Gene duplication and loss are predicted to be at least of the order of the substitution rate and are key contributors to the development of novel gene function and overall genome evolution. Although it has been established that proteins evolve more rapidly after gene duplication, we were interested in testing to what extent this reflects causation or association. Therefore, we investigated the rate of evolution prior to gene duplication in chordates. Two patterns emerged; firstly, branches, which are both preceded by a duplication and followed by a duplication, display an elevated rate of amino acid replacement. This is reflected in the ratio of nonsynonymous to synonymous substitution (mean nonsynonymous to synonymous nucleotide substitution rate ratio [Ka:Ks]) of 0.44 compared with branches preceded by and followed by a speciation (mean Ka:Ks of 0.23). The observed patterns suggest that there can be simultaneous alteration in the selection pressures on both gene duplication and amino acid replacement, which may be consistent with co-occurring increases in positive selection, or alternatively with concurrent relaxation of purifying selection. The pattern is largely, but perhaps not completely, explained by the existence of certain families that have elevated rates of both gene duplication and amino acid replacement. Secondly, we observed accelerated amino acid replacement prior to duplication (mean Ka:Ks for postspeciation preduplication branches was 0.27). In some cases, this could reflect adaptive changes in protein function precipitating a gene duplication event. In conclusion, the circumstances surrounding the birth of new proteins may frequently involve a simultaneous change in selection pressures on both gene-copy number and amino acid replacement. More precise modeling of the relative importance of preduplication, postduplication, and simultaneous amino acid replacement will require larger and denser genomic data sets from multiple species, allowing simultaneous estimation of lineage-specific fluctuations in mutation rates and adaptive constraints.

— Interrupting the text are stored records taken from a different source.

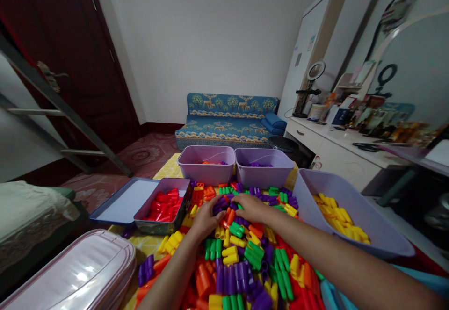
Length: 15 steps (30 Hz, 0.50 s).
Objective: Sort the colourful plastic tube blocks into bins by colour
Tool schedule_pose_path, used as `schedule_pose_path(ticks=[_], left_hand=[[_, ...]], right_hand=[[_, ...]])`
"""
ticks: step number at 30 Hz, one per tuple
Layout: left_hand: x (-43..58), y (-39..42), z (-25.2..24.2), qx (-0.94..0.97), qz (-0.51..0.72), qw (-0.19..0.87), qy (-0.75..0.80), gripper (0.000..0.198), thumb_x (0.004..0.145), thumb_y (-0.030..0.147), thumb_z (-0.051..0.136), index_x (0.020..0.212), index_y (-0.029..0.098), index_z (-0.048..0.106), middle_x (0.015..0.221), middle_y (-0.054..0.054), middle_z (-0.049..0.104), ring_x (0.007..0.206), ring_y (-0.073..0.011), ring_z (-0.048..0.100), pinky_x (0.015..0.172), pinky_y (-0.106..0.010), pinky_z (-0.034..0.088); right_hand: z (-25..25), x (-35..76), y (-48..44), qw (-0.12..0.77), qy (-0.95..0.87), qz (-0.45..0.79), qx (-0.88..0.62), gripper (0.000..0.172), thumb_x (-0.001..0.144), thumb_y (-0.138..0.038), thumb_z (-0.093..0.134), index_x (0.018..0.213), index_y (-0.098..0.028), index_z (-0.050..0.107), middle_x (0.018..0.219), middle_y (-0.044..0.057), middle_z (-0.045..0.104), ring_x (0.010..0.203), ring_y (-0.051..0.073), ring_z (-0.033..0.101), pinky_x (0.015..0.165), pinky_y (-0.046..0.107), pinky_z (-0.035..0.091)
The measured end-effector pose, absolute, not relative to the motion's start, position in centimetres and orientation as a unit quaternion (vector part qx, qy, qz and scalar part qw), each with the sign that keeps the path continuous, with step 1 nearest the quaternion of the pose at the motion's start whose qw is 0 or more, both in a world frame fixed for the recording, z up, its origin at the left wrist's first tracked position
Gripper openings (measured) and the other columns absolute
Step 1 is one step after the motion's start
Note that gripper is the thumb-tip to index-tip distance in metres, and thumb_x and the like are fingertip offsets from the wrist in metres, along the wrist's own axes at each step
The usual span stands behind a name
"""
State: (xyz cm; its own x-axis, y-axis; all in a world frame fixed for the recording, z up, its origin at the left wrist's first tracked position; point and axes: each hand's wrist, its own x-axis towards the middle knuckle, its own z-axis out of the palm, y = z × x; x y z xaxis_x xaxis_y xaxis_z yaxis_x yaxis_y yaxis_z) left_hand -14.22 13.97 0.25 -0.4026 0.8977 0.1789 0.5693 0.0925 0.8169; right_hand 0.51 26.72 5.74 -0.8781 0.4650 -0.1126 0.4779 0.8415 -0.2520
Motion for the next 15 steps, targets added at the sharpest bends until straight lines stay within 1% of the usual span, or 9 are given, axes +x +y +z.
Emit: schedule_pose_path(ticks=[3,5,7,9,12,15], left_hand=[[-14.2,14.1,0.3,0.519,0.456,0.192,0.697,0.056,0.073,0.017,0.063,0.128,0.023,0.055,0.125,-0.007,0.062,0.117,-0.0258,0.056,0.101,-0.040,0.045],[-14.1,14.1,0.4,0.523,0.469,0.200,0.683,0.053,0.072,0.014,0.062,0.124,0.023,0.059,0.127,-0.006,0.061,0.120,-0.0257,0.054,0.103,-0.040,0.043],[-14.0,14.2,0.5,0.518,0.477,0.213,0.678,0.050,0.071,0.014,0.063,0.121,0.022,0.062,0.125,-0.007,0.062,0.120,-0.0262,0.054,0.103,-0.040,0.043],[-14.0,14.2,0.4,0.505,0.478,0.224,0.684,0.049,0.072,0.017,0.064,0.121,0.021,0.062,0.124,-0.007,0.063,0.118,-0.0267,0.055,0.102,-0.041,0.044],[-14.0,14.4,0.3,0.487,0.470,0.218,0.703,0.048,0.074,0.025,0.066,0.121,0.022,0.061,0.121,-0.007,0.065,0.114,-0.0265,0.058,0.098,-0.040,0.046],[-14.0,14.5,0.1,0.489,0.459,0.194,0.716,0.039,0.080,0.033,0.060,0.117,0.021,0.063,0.117,-0.007,0.067,0.110,-0.0245,0.060,0.095,-0.037,0.047]], right_hand=[[5.7,-0.3,26.1,0.053,0.952,-0.129,0.271,0.040,0.079,-0.031,0.054,0.116,-0.018,0.063,0.117,0.013,0.063,0.109,0.026,0.059,0.089,0.035,0.043],[5.9,-0.7,26.2,0.066,0.951,-0.130,0.271,0.040,0.075,-0.031,0.058,0.113,-0.019,0.064,0.115,0.012,0.065,0.106,0.026,0.061,0.085,0.033,0.045],[6.2,-0.9,26.3,0.083,0.951,-0.133,0.265,0.044,0.068,-0.031,0.065,0.111,-0.020,0.065,0.114,0.010,0.066,0.103,0.025,0.062,0.081,0.030,0.046],[6.6,-0.8,26.4,0.103,0.951,-0.132,0.262,0.039,0.065,-0.030,0.068,0.103,-0.020,0.068,0.106,0.008,0.069,0.096,0.024,0.064,0.074,0.027,0.046],[7.3,-0.2,26.1,0.116,0.950,-0.117,0.264,0.024,0.070,-0.025,0.061,0.091,-0.020,0.071,0.093,0.008,0.072,0.086,0.023,0.066,0.067,0.026,0.045],[7.8,0.5,25.0,0.107,0.955,-0.091,0.261,0.023,0.076,-0.027,0.056,0.091,-0.019,0.071,0.096,0.011,0.072,0.091,0.025,0.066,0.072,0.029,0.045]])
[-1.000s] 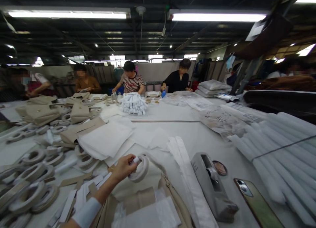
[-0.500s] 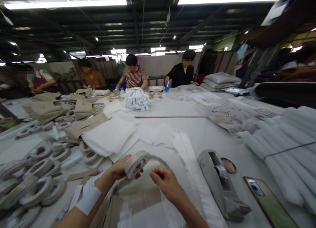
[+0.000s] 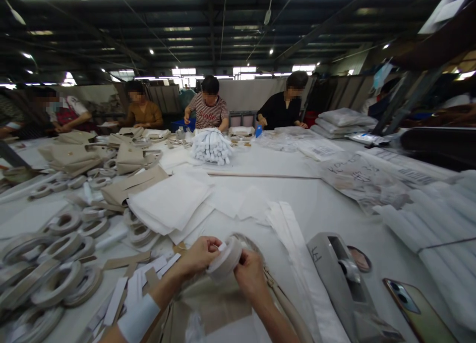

Significantly different patterns of amino acid replacement after gene duplication as compared to after speciation.

We have performed a large-scale analysis of amino acid sequence evolution after gene duplication by comparing evolution after gene duplication with evolution after speciation in over 1,800 phylogenetic trees constructed from manually curated alignments of protein domains downloaded from the PFAM database. The site-specific rate of evolution is significantly altered by gene duplication. A significant increase in the proportion of amino acid substitutions at constrained (slowly evolving) sites after duplication was observed. An increase in the proportion of replacements at normally constrained amino acid sites could result from relaxation of purifying selective pressure. However, the proportion of amino acid replacements involving radical changes in amino acid properties after duplication does not appear to be significantly increased by relaxed selective pressure. The increased proportion of replacements at constrained sites was observed over a relatively large range of protein change (up to 25% amino acid replacements per site). These findings have implications for our understanding of the nature of evolution after duplication and may help to shed light on the evolution of novel protein functions through gene duplication.